Inspector Varun Saxena (Vinod Khanna) successfully apprehends Pilot Baba's (Amrish Puri) son for running over and killing Deodhar (Arun Govil), a fellow police inspector. But Pilot's wily advocate, Indrajit Diwan (Danny Denzongpa), proves him innocent, and he is set free. When Varun confides of his frustrations with his garage-mechanic friend, Suraj (Sunil Shetty), he decides to study law and assist Varun. Later Varun arrests Suraj for attempting to rape Mrs. Deodhar (Kunika) and is put in prison. Subsequently, Mrs. Deodhar is killed and the evidence points to Varun who is also arrested, charged and imprisoned in the same prison as Suraj, who cannot wait to avenge his humiliation.

==Cast==

- Vinod Khanna as Inspector Varun Saxena
- Sunil Shetty as Suraj
- Amrish Puri as Pilot Baba
- Danny Denzongpa as Advocate Vishwaraj Diwan
- Gautami as Sneha Diwan Saxena: Vishwaraj's younger sister; Varun's wife; Raju's mother; Anjali's paternal aunt
- Arun Govil as Inspector Deodhar
- Anjali Jathar as Anjali Diwan
- Lakshmikant Berde as Dodo
- Kunickaa Sadanand as Mrs. Deodhar

==Soundtrack==

All music was composed by Anu Malik. The song "Dil Maaka Dhina" is a copy of the Spanish song Macarena. This was Anu Malik's second copy of the song after "Dil Le Le Lena" from the movie Auzaar.

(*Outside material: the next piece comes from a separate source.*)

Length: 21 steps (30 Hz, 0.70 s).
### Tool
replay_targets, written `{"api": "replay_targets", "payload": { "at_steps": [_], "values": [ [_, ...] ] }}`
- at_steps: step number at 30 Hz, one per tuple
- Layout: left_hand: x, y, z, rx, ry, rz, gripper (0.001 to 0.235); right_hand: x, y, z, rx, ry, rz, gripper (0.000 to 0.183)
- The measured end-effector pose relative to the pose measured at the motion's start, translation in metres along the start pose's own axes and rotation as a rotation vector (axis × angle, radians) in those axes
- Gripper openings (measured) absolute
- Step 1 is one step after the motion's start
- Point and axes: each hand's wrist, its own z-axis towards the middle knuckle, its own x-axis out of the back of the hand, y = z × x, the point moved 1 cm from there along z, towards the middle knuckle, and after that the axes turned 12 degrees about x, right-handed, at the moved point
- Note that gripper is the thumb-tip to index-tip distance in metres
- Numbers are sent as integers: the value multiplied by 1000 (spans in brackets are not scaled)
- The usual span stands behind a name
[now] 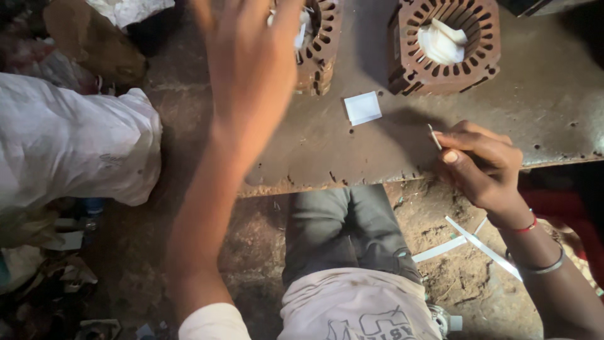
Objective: The person places small white rectangular insulating papers into the slots of motor stators using a small metal tool to push and position them.
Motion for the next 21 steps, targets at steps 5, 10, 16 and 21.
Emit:
{"api": "replay_targets", "payload": {
  "at_steps": [5, 10, 16, 21],
  "values": [
    [5, 77, -70, -242, 54, -15, 34, -3, 2, -1, 15, 12, 23, 19],
    [-3, 92, -98, -42, -355, -3, 34, -2, 2, -6, 34, 25, 26, 18],
    [21, 89, -129, -10, -386, -163, 26, -6, 5, -11, 74, 49, -97, 16],
    [23, 67, -136, -35, -424, -281, 30, -18, -9, -8, 159, -157, -480, 37]
  ]
}}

| No. | Title. | Singer(s) | Lyricist(s) |
|---|---|---|---|
| 1 | "Hasil Mazaa Hai" | Bela Sulakhe, Abhijeet | Qateel Shifai |
| 2 | "Chhuo Na Chhuo Na" | Alisha Chinai | Dev Kohli |
| 3 | "Dheere Dheere Balam" | Alka Yagnik | Qateel Shifai |
| 4 | "Gussa Ussa Chhod" | Kumar Sanu | Anu Malik |
| 5 | "Dil Maaka Dina" | Anu Malik, Sunita Rao | Manohar Iyer |
| 6 | "Whisky Whisky" | Kumar Sanu, Anu Malik | Dev Kohli |

==Notes==
1. The film brought Vinod Khanna and Sunil Shetty together for the first time. They later worked together in Red Alert: The War Within (2009) & Koyleaanchal (2014).

2. Dhaal was Vinod Khanna's last film as lead hero. He took a sabbatical for 4 years before returning as a character actor with Deewanapan (2001).